→ Task goal: In the entries below, some lines hold the string "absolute"; please say how many, giving the number and nothing else.

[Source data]
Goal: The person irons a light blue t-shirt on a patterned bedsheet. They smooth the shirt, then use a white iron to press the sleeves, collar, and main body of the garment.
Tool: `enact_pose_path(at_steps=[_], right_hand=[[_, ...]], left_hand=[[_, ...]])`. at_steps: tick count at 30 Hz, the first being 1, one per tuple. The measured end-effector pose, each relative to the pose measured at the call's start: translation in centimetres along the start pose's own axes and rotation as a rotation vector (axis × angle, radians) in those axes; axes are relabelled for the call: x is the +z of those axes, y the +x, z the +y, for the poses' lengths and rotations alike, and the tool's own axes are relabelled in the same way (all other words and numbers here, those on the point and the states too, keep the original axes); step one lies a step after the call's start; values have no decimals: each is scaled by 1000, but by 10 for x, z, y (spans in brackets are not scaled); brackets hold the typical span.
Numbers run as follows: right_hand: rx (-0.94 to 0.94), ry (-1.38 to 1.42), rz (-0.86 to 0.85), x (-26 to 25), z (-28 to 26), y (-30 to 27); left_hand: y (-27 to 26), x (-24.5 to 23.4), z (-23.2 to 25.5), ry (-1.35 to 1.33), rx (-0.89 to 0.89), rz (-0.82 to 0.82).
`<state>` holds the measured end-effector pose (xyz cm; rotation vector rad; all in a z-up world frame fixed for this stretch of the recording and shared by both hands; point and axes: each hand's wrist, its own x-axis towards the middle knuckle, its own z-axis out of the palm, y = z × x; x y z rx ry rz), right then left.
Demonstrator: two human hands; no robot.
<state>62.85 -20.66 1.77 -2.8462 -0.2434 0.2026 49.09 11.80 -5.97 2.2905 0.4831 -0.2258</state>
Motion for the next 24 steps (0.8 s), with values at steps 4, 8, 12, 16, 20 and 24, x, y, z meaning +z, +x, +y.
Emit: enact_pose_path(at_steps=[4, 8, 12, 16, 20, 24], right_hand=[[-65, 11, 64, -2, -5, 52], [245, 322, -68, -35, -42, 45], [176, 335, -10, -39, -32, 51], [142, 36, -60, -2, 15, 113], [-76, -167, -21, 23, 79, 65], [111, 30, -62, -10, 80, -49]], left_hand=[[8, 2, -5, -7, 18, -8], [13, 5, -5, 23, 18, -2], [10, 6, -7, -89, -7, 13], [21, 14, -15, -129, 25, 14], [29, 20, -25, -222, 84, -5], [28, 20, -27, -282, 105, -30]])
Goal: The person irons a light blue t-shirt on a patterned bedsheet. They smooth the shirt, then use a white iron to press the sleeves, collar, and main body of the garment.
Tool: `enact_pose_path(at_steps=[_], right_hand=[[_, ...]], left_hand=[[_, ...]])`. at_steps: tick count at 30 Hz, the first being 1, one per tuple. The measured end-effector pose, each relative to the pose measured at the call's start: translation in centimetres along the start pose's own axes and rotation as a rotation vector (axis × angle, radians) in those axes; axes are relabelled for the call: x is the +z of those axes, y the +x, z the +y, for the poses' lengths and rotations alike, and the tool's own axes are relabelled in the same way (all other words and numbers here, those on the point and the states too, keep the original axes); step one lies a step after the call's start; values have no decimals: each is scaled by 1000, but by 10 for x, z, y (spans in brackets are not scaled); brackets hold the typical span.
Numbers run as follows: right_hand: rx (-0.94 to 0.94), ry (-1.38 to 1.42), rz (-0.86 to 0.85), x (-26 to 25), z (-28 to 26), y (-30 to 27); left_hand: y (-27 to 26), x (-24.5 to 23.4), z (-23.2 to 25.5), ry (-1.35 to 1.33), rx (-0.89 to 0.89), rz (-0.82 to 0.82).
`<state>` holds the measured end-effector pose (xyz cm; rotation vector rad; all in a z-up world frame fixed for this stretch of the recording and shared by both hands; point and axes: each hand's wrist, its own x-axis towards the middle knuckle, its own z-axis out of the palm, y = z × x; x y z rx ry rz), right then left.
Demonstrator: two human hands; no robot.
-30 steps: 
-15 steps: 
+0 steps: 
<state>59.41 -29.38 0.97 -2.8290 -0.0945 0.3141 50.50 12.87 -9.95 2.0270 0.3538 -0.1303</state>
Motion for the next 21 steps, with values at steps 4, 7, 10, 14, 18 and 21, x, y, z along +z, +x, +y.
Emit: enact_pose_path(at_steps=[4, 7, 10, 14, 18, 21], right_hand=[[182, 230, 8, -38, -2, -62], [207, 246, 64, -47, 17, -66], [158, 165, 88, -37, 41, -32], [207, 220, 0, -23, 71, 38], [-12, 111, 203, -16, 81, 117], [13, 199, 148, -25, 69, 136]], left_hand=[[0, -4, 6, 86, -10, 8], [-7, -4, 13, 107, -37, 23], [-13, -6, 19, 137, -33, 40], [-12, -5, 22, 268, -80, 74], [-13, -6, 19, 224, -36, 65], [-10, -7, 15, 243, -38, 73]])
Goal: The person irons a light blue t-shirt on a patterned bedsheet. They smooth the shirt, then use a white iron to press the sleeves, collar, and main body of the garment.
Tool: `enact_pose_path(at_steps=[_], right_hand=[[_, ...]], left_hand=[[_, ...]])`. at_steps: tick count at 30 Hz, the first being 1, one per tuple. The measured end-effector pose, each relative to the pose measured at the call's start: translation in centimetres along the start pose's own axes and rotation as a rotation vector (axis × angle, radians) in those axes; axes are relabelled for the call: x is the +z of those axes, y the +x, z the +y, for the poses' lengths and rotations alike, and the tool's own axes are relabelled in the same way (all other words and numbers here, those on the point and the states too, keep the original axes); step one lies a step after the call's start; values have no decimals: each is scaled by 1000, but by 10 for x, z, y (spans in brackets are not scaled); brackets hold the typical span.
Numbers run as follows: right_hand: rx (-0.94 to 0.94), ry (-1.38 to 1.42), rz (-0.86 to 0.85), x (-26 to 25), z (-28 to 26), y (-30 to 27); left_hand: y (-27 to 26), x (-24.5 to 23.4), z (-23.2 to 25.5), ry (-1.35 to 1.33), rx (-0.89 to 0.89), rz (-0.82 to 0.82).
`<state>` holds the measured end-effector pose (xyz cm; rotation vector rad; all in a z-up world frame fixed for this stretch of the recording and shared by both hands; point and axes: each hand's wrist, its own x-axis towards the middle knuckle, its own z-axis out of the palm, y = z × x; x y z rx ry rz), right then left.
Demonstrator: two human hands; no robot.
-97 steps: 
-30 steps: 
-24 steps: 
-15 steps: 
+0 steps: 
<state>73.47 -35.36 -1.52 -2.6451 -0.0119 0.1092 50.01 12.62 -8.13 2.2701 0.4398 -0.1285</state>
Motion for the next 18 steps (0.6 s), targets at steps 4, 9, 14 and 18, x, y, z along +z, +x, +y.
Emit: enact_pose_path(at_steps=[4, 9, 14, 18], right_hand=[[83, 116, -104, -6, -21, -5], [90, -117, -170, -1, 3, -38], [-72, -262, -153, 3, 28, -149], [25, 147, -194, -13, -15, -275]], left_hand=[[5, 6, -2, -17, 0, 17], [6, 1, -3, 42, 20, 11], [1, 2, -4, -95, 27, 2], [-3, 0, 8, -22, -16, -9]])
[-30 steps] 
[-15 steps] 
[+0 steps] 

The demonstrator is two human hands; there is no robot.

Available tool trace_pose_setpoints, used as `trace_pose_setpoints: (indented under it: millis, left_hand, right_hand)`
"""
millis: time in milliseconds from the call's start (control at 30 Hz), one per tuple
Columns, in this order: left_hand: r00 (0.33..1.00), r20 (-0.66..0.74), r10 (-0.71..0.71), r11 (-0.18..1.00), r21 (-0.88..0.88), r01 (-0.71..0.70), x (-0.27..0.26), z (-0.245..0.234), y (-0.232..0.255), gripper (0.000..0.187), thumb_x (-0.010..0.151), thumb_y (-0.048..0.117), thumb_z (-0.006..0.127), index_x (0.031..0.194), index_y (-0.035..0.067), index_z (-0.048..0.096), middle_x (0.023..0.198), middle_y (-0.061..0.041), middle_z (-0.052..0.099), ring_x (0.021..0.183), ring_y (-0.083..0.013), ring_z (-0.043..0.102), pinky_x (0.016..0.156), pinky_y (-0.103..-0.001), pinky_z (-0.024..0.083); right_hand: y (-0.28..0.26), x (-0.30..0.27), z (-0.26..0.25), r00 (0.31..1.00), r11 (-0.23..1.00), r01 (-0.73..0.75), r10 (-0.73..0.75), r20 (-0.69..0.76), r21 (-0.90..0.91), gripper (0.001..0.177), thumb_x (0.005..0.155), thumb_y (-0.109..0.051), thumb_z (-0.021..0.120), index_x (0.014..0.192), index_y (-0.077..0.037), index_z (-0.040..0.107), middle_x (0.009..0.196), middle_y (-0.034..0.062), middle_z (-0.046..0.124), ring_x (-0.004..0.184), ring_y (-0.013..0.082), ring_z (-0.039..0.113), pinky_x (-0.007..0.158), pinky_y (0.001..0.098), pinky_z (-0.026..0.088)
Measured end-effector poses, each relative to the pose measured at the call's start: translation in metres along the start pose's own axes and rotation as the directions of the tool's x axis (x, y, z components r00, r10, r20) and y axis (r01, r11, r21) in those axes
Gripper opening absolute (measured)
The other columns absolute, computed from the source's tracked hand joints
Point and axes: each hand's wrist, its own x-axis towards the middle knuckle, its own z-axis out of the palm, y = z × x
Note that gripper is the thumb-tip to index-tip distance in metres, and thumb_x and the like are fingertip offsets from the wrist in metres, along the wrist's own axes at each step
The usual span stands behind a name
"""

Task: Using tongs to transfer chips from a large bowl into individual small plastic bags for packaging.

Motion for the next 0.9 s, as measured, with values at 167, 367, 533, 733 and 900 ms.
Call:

→ Solution to this exercise: 2